Her deepest concern for Arizona is the reluctance of the state to regulate abortion.

“We need to protect women from the harms of abortion and to protect the lives of their unborn children. How we regard the sanctity of human life is my No. 1 concern. If we have no regard for this we won’t survive as a society for long,” she emphasized.

Herrod has been in the field of public policy for 20 years and counts three national-level authors, commentators and talk show hosts as her mentors.

They are: Beverly LaHaye, Janet Parshall and Jane Chastain. “They are women who have greatly shaped my thoughts and they are making a difference by speaking out on issues,” Herrod said.

She started her full-time role as president of the Center for Arizona Policy in August after a period of reflection. “Balance is always is always a challenge,” she said of her new position with the organization related to Focus on the Family.

Marie Sullivan, Arizona Women’s Education and Employment Inc. president and CEO

Marie Sullivan is watched by women and girls in her job as president and chief executive officer of Arizona Women’s Education and Employment Inc., a fact that surprised her after years of public service.

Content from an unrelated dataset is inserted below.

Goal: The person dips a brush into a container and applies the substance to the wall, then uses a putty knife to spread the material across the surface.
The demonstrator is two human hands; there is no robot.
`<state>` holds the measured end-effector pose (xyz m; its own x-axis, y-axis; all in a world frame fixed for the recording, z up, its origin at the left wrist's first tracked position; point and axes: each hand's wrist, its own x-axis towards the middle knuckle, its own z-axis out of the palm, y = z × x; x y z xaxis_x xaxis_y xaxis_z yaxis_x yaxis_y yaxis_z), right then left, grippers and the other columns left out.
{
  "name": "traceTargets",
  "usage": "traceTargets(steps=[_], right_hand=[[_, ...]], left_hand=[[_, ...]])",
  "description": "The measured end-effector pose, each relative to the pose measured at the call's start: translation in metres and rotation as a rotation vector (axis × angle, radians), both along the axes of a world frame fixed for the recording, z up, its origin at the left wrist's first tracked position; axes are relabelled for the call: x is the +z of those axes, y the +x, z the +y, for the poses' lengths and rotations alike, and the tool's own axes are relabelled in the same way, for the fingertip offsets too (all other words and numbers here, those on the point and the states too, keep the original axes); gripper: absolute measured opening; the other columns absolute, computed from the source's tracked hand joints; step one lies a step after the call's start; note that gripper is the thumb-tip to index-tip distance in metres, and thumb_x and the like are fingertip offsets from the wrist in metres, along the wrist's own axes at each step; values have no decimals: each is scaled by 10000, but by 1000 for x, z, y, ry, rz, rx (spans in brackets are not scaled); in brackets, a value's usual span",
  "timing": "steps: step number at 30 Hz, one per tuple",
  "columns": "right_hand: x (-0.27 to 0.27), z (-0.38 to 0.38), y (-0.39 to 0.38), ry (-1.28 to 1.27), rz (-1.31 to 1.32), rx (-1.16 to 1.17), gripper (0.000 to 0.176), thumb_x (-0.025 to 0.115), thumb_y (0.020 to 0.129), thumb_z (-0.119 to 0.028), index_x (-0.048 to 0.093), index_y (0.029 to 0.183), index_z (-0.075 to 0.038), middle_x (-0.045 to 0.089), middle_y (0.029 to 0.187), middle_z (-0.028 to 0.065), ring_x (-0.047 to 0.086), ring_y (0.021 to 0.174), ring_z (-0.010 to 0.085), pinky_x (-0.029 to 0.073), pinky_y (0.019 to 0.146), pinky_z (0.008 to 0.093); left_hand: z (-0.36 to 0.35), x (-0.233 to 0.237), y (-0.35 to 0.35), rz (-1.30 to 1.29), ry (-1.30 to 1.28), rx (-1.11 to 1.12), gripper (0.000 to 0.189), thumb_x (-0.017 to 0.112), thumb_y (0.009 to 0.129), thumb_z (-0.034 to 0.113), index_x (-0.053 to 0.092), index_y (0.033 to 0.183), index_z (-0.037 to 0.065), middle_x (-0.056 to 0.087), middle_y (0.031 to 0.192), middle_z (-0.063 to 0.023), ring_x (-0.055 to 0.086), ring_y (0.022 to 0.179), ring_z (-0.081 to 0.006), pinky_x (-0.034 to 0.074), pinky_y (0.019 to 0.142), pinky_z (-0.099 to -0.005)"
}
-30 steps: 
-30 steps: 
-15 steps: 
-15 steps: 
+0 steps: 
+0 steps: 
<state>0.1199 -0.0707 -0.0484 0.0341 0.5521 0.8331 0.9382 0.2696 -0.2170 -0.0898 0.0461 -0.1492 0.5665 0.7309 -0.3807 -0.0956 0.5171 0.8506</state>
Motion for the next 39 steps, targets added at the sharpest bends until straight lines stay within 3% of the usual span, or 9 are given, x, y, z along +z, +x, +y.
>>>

She said she continues to be amazed that a girl told Sullivan she was her hero and was writing a biography on her as a school board member. “I had no clue that she had written a paper about me or come to a school board meeting. You find that you’re a mentor and you’re not consciously in that mode,” she said

Sullivan, who started her public service role on the Madison Elementary School Board, said in a telephone interview that her education work is the proudest accomplishment in her career. “I felt I was working on a direct public policy level changing the lives of children,” she exclaimed.

While Sullivan serves as a mentor, she also has sources of her own inspiration.

“My 18-year-old daughter, who’s in her first year of college, is my mentor as I have watched her emerge as a young woman with a strength and personal character I wished I had when I was younger.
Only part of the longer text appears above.